В то время как они беседовали таким образом, уносясь в мир своих чувств и совершенно позабыв о времени, граф де Вильпрё разговаривал с Коринфцем. Перед этим он еще раз прошел к племяннице. Жозефина была измучена обуревавшими ее сомнениями. Ей стыдно было прямо признаться графу, что то глубокое чувство, которое он лукаво ей приписывал, не более как прихоть, плод распаленной чтением фантазии, что этот роман, начатый ею с безрассудностью пансионерки, поддерживается лишь жаждой наслаждений и ныне близится уже к своему концу, ибо страх огласки и тщеславие сильнее ее чувств. Будь у Коринфца имя, пользуйся он известностью, он, пожалуй, мог бы даже одержать верх над каким-нибудь скромным дворянином. Но простой столяр, подмастерье… Нет слов, он был талантлив, ему предстояло учиться в Риме, но пока что о нем никто решительно не знал и неизвестно еще было, действительно ли он прославится, не поздно ли ему уже учиться и оправдает ли он надежды, которые на него возлагают… Все зависело здесь от случая, а Жозефина не обладала ни достаточной верой в своего избранника, ни достаточным мужеством, чтоб отважиться ставить на эту карту в той азартной игре, которую называют жизнью общества. Поэтому она была страшно напугана лицемерными советами графа, и когда тот направился в кабинет, намереваясь послать за Коринфцем, она бросилась вслед за дядей, умоляя его сначала выслушать ее. Она солгала, что только сейчас узнала о связи Коринфца с Савиньеной, и это обстоятельство якобы молниеносно исцелило ее от любви к нему, и теперь она немедленно хочет порвать с ним и просить дядю помочь ей в этом. Некоторая доля правды здесь была. Ничто в глазах Жозефины не способно было до такой степени лишить Коринфца его поэтического ореола, как эта прежняя любовь к какой-то «трактирщице». Мысль, что она, маркиза, унизилась до того, что стала ее преемницей, была просто невыносима. Низкое происхождение любовника казалось ей еще позорнее с тех пор, как она поняла, что он не стыдится своей прежней любви и не оказался достаточно подлым, чтобы предать память о ней.
И граф сжалился над Жозефиной. Он перестал играть комедию и заговорил с ней весьма сурово. Он посоветовал ей не повторять подобных ошибок и не выбирать себе впредь любовников из столь низкого сословия.
— Полагаю, это послужит вам некоторым уроком, — заявил он ей под конец, — и вы поймете, что хотя в принципе народ достоин всяческой любви и уважения, не следует, однако, производить ради этого такого рода эксперименты, на которые решились вы. Народ велик и прекрасен, если рассматривать его как некое единое целое, но отдельный простолюдин, взятый сам по себе, — существо жалкое и ничтожное. Такому человеку необходимо последовательно, ступень за ступенью, пройти всю иерархическую лестницу нашего общества, чтобы по-настоящему облагородиться и очиститься от той грязи, из которой он вышел.

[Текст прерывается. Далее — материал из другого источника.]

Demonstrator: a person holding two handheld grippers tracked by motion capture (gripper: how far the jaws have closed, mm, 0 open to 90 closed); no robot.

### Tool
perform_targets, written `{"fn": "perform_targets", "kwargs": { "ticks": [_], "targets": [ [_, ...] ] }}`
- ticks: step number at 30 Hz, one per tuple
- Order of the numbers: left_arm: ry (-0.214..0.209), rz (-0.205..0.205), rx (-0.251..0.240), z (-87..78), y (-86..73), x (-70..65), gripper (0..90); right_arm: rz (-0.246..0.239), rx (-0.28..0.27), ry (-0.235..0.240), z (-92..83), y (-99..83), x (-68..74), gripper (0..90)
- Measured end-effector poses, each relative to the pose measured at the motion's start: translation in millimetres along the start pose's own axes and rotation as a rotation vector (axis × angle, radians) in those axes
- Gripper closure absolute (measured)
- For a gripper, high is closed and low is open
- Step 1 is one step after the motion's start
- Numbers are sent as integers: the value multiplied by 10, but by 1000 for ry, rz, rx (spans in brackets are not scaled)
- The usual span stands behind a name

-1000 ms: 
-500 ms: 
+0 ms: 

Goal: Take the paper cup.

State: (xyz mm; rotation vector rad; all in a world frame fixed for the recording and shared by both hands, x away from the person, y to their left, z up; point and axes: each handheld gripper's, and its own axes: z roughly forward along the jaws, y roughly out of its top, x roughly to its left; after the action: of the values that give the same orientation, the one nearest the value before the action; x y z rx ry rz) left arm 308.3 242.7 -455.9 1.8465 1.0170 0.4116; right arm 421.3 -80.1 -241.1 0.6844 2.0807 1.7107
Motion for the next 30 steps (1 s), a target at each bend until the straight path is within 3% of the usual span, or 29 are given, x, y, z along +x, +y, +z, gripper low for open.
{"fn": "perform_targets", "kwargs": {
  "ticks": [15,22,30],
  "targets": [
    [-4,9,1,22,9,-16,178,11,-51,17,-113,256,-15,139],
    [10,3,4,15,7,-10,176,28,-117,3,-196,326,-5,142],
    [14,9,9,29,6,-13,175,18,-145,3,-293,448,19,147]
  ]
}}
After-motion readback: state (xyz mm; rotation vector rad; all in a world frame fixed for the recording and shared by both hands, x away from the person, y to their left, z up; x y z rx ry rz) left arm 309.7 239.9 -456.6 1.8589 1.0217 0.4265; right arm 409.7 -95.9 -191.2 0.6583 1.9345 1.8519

Только с превеликим трудом — и такие люди достойны лишь уважения! — добиваются признания и славы отдельные представители народа, которые уже ныне успешно соперничают с теми, кому все было дано от рождения и кому, быть может, со временем предстоит уступить всем этим людям поле боя. Вы, племянница, вообразили, будто ваши прелестные глазки способны вызвать в этом юноше метаморфозу, для свершения которой необходимо еще лет двадцать упорного труда и борьбы (да и то неизвестно, произойдет ли она еще). А он не понял ваших благих намерений и преспокойно вернулся к своей Савиньене. Что ж, это только лишний раз доказывает, что рожденному в трущобах не так-то легко подняться до истинно благородных понятий. Путь этот куда более долог, нежели путь от столярного верстака до постели маркизы.